» **Requirement**: Among the entries below, how many lines include the string "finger"? Answer with only the number.

Records for this task: Begin

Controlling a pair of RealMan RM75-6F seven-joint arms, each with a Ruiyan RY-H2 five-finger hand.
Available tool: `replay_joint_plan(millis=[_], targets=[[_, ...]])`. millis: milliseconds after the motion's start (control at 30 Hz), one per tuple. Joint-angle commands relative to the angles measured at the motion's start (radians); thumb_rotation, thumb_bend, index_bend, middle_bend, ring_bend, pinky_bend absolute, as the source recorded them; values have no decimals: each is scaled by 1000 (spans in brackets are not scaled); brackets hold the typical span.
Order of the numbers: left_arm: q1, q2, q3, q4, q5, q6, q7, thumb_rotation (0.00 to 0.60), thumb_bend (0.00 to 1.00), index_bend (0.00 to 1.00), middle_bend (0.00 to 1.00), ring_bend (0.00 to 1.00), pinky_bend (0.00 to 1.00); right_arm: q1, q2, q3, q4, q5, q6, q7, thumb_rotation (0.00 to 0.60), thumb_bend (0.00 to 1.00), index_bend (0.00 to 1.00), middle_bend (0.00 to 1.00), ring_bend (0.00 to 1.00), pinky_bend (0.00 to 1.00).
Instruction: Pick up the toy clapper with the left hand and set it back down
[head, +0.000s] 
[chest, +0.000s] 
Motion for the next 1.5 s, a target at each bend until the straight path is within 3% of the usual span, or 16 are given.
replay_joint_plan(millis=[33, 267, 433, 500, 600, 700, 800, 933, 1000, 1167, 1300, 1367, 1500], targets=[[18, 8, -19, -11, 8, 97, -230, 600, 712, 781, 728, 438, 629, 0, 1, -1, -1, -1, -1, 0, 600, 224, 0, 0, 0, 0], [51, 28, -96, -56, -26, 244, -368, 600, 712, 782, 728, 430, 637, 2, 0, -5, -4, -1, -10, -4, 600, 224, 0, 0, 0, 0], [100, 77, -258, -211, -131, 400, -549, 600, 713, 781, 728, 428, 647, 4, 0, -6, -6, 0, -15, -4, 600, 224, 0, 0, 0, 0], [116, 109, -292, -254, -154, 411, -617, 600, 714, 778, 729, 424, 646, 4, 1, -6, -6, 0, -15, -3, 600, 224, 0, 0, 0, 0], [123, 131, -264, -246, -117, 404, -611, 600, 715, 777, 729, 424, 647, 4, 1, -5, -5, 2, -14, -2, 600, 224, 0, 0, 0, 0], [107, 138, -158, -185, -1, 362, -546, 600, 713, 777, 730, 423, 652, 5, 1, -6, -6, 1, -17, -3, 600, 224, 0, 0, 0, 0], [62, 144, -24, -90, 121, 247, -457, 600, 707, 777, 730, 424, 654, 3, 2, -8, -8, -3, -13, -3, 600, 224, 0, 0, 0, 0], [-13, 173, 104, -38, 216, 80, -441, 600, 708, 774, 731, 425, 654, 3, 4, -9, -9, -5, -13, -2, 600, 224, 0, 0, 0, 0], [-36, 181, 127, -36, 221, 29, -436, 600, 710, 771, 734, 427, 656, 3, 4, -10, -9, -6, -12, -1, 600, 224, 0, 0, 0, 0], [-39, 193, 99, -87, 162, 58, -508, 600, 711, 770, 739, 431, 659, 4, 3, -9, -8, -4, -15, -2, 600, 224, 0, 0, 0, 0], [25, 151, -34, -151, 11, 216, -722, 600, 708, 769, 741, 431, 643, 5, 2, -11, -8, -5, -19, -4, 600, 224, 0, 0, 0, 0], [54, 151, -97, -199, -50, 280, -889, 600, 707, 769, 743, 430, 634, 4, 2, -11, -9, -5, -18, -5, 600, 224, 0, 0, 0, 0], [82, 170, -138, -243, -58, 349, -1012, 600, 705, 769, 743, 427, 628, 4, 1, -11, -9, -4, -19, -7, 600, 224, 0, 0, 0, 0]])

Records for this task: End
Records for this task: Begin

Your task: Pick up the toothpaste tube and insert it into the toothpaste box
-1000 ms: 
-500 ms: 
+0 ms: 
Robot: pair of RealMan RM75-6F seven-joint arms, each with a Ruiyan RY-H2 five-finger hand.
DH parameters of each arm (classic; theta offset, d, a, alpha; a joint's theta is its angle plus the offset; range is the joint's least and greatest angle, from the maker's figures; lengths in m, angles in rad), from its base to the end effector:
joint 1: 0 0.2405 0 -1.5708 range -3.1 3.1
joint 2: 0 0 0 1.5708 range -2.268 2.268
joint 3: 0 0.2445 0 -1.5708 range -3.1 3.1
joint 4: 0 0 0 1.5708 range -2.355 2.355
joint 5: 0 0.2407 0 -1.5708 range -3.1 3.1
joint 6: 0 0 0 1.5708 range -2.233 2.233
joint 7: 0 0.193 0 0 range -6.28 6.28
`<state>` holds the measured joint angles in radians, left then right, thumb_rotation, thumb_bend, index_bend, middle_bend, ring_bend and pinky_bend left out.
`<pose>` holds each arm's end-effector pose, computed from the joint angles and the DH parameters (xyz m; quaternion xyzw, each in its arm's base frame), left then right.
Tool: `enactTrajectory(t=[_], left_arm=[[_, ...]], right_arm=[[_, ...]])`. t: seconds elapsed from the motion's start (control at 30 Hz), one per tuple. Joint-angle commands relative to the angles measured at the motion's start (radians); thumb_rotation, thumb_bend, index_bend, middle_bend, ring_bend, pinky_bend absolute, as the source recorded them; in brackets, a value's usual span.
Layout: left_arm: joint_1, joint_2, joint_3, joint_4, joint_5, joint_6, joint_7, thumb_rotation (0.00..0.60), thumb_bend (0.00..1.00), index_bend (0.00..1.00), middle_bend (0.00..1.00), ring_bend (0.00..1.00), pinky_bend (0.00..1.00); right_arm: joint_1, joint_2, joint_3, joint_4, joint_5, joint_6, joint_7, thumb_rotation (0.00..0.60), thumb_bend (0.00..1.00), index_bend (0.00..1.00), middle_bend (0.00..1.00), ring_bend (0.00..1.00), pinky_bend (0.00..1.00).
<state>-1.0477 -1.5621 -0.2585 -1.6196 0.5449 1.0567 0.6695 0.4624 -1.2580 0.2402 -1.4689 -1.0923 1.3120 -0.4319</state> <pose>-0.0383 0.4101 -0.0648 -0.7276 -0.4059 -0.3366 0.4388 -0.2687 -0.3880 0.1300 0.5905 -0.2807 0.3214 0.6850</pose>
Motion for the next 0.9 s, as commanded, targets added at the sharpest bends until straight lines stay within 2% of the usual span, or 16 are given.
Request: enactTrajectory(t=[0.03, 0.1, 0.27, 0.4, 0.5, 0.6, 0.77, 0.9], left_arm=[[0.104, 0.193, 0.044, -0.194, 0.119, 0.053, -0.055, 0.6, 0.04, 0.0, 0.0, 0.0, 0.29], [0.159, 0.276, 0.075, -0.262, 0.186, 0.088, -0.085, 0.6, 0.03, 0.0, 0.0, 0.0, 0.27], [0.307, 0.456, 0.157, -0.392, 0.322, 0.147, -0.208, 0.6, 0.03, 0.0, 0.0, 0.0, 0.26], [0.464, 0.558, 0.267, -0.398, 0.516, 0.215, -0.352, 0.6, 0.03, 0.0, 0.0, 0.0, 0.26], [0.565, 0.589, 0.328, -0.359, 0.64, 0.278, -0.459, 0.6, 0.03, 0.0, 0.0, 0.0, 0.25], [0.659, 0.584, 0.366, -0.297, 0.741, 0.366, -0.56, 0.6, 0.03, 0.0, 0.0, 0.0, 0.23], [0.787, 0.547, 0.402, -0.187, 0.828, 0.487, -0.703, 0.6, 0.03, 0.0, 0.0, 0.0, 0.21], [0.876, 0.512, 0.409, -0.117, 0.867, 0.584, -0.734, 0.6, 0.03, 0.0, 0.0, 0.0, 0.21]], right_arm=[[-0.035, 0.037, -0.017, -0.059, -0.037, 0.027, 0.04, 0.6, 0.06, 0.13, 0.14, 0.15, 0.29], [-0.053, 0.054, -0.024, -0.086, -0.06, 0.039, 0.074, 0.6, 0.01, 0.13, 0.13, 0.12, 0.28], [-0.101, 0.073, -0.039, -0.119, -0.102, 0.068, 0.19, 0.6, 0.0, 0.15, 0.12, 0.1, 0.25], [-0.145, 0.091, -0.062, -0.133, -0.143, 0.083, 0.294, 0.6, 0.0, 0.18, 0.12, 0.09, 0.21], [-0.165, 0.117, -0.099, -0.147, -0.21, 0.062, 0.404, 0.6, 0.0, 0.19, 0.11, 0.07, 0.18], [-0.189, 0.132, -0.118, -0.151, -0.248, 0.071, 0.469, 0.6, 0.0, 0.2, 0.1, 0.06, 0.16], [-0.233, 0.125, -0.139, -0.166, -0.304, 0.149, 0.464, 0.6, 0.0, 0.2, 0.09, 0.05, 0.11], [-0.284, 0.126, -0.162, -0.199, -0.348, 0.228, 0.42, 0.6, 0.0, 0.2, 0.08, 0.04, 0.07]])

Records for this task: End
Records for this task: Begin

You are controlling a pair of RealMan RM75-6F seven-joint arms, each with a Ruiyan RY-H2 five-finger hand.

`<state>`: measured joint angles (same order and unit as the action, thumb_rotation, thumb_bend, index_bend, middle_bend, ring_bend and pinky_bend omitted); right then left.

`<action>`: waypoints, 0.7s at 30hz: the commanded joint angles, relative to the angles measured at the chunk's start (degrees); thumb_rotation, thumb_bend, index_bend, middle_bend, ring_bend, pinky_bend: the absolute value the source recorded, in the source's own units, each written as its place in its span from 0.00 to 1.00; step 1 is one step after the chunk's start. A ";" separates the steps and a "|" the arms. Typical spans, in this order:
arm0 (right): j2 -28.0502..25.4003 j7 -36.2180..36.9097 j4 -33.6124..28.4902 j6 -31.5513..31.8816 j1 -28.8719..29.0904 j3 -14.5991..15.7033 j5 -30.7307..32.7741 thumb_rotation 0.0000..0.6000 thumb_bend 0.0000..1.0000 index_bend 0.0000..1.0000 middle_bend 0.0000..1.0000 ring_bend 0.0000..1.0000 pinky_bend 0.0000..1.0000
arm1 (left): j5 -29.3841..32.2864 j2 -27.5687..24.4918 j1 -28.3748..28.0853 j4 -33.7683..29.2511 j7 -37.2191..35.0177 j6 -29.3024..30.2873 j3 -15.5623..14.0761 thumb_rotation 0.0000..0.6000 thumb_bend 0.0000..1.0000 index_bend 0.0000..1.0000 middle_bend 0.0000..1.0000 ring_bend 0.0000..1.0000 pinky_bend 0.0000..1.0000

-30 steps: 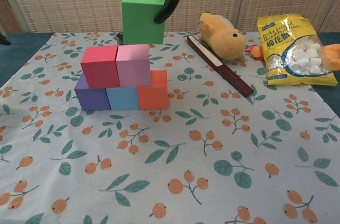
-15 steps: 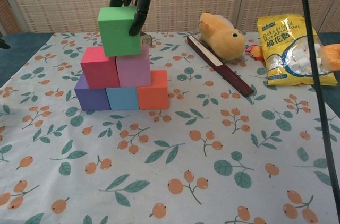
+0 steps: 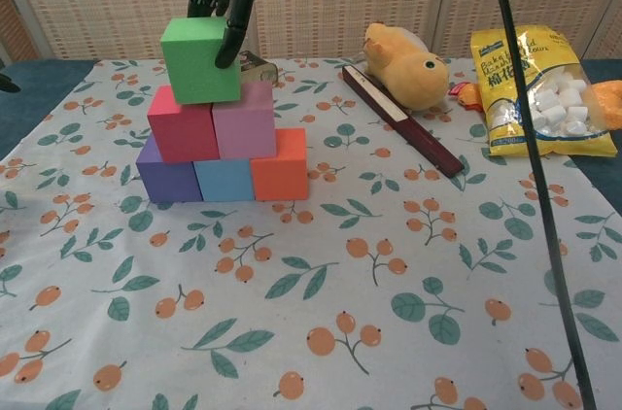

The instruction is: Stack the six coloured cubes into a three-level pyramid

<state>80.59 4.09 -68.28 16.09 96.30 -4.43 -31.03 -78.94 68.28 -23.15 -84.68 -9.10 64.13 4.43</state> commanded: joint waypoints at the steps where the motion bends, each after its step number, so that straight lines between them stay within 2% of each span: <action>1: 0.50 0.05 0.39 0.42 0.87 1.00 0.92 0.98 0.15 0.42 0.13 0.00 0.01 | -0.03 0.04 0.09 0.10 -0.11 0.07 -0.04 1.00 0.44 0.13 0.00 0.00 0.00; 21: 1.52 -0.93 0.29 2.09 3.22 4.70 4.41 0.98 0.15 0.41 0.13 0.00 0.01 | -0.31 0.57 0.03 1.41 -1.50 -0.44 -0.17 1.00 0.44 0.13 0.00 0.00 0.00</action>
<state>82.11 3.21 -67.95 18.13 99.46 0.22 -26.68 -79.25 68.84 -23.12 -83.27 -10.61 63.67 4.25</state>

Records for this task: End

» **Solution to the problem**: 3